__Instructions for the task__.
Reproduce the data exactly as it stands.
━━ Data segment
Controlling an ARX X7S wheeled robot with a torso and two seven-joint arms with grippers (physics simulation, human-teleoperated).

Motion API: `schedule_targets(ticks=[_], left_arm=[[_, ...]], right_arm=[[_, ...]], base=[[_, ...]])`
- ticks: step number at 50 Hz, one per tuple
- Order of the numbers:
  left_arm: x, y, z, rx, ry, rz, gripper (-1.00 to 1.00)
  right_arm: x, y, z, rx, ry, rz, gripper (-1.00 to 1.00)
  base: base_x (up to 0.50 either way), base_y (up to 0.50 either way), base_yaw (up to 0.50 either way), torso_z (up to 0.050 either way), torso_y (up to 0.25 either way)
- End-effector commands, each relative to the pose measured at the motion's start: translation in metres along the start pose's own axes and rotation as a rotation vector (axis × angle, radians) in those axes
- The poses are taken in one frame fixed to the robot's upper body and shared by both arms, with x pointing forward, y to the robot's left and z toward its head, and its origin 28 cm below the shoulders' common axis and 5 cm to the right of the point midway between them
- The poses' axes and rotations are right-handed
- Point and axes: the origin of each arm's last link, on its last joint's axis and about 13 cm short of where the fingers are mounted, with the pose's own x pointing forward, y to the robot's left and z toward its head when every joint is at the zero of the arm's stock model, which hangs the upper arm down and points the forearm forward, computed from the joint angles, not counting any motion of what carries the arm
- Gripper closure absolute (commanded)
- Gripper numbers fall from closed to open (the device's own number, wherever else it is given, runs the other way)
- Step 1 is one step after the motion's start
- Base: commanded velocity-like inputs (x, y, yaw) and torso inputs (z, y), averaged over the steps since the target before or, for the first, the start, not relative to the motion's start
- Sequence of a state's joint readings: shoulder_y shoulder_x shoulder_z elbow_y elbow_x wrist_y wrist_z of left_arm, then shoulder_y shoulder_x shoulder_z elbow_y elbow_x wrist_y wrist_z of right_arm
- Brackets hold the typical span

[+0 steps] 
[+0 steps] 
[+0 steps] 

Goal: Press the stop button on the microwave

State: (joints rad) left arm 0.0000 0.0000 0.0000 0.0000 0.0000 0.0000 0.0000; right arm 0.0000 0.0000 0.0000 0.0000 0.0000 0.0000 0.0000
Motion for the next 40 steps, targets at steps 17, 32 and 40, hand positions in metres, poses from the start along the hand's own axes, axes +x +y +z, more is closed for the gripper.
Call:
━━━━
__Worked solution__.
Controlling an ARX X7S wheeled robot with a torso and two seven-joint arms with grippers (physics simulation, human-teleoperated).

Motion API: `schedule_targets(ticks=[_], left_arm=[[_, ...]], right_arm=[[_, ...]], base=[[_, ...]])`
- ticks: step number at 50 Hz, one per tuple
- Order of the numbers:
  left_arm: x, y, z, rx, ry, rz, gripper (-1.00 to 1.00)
  right_arm: x, y, z, rx, ry, rz, gripper (-1.00 to 1.00)
  base: base_x (up to 0.50 either way), base_y (up to 0.50 either way), base_yaw (up to 0.50 either way), torso_z (up to 0.050 either way), torso_y (up to 0.25 either way)
- End-effector commands, each relative to the pose measured at the motion's start: translation in metres along the start pose's own axes and rotation as a rotation vector (axis × angle, radians) in those axes
- The poses are taken in one frame fixed to the robot's upper body and shared by both arms, with x pointing forward, y to the robot's left and z toward its head, and its origin 28 cm below the shoulders' common axis and 5 cm to the right of the point midway between them
- The poses' axes and rotations are right-handed
- Point and axes: the origin of each arm's last link, on its last joint's axis and about 13 cm short of where the fingers are mounted, with the pose's own x pointing forward, y to the robot's left and z toward its head when every joint is at the zero of the arm's stock model, which hangs the upper arm down and points the forearm forward, computed from the joint angles, not counting any motion of what carries the arm
- Gripper closure absolute (commanded)
- Gripper numbers fall from closed to open (the device's own number, wherever else it is given, runs the other way)
- Step 1 is one step after the motion's start
- Base: commanded velocity-like inputs (x, y, yaw) and torso inputs (z, y), averaged over the steps since the target before or, for the first, the start, not relative to the motion's start
- Sequence of a state's joint readings: shoulder_y shoulder_x shoulder_z elbow_y elbow_x wrist_y wrist_z of left_arm, then shoulder_y shoulder_x shoulder_z elbow_y elbow_x wrist_y wrist_z of right_arm
- Brackets hold the typical span

[+0 steps] 
[+0 steps] 
[+0 steps] 

Goal: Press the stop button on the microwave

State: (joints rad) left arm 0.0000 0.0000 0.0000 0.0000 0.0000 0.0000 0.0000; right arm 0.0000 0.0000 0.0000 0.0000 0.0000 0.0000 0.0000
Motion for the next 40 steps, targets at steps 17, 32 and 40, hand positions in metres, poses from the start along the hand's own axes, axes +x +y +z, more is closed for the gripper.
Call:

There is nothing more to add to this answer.